"Yes," she exclaimed, in a tone of strong self-disgust, "I do remember your saying so, though I had no idea you meant anything like what you now state. The wretched mystery of it all is, why could I not have remembered it yesterday?"

"Well, my dear," replied the father, with the glimmer of a smile, "you were a bit preoccupied yesterday; though I don't wonder at that."

"I see it all now," cried Annie, impetuously. "But it was with myself I was preoccupied, and therefore I made a fool of myself. I was rude to you last night also, Mr. Gregory, so taken up was I with my own wonderful being."

"Indeed, Miss Walton, I thought you were thinking of another," said he, with a keen glance, and she blushed so deeply that he feared she was; but he added, quickly, "You once told me that it was as wrong to judge one's self harshly as another. I assure you that I've no complaints to make, but rather feel gratitude for your kindness. As to this other matter, it seems to me that in your ignorance of these people you have acted very naturally."

"I'm sorry I did not tell you more about them," said her father. "I did intend to, but somehow it escaped me."

"Well," said Annie, with a long breath, "I am fairly in the scrape.
I've invited them, and the question now is, what shall we do?"

The old merchant, with his intense repugnance to anything like commercial dishonesty, was deeply perturbed. The idea of entertaining at his board as guest a man with whom he would not have a business transaction was exceedingly disagreeable. Leaving the unsatisfactory breakfast half-finished, he rose and paced the room in his perplexity. At last he spoke, as much to himself as to his daughter. "It shall never be said that John Walton was deficient in hospitality. They have been invited by one who had the right, so let them come, and be treated as guests ever are at our house. This much is due to ourselves. But after to-day let our relations be as slight as possible. Mr. Gregory, you are under no obligation to meet such people, and need not appear unless you wish."

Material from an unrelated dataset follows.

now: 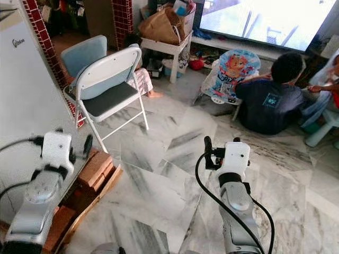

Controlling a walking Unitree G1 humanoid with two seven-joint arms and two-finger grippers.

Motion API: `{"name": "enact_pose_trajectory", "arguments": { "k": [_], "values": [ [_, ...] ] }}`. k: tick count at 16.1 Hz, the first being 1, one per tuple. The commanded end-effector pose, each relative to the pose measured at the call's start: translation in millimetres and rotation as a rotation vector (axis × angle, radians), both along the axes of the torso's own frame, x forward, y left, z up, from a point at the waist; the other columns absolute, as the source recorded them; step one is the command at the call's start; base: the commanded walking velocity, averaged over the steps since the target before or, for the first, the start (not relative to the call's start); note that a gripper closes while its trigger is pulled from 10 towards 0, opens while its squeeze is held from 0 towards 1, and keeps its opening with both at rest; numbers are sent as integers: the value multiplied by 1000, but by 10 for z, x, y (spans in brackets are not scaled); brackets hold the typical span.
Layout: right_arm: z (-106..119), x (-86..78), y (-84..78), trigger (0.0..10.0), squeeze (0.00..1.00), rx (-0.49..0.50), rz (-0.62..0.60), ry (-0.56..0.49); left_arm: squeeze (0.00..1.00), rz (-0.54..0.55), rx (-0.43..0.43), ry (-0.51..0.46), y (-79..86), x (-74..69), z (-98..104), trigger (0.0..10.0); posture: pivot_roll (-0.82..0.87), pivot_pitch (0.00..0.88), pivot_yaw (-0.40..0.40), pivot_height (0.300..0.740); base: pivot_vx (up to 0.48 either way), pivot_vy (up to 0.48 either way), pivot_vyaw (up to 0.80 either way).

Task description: Restocking fridge

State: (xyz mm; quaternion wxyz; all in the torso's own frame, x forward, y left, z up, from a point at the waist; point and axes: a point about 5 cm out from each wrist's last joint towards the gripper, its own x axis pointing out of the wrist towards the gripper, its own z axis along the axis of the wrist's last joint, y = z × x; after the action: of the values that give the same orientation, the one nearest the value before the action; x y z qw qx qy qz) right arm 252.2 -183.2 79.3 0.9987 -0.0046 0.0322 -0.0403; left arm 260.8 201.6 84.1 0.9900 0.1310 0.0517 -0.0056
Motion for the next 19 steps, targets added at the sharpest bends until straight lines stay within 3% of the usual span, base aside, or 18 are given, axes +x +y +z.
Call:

"With your permission I will be present, sir, and help Miss Walton entertain them. Indeed, I can claim such slight superiority to these Camdens or any one else that I have no scruples."

"How is that?" asked Mr. Walton, with a grave, questioning look. "I trust you do not uphold the theory that seems to prevail in some commercial circles, that any mode by which a man can get money and escape State prison is right?"

"I imagine I am the last one in the world to uphold such a 'theory,'" replied Gregory, quickly, with one of his expressive shrugs, "inasmuch as I am a poor man to-day because this theory has been put in practice against me. No, Mr. Walton," he continued, with the dignity of truth, "it is but justice to myself to say that my mercantile life has been as pure as your own, and that is the highest encomium that I could pass upon it. At the same time it has been evident to you from the first day I came under your roof that I am not the good man that you loved in my father."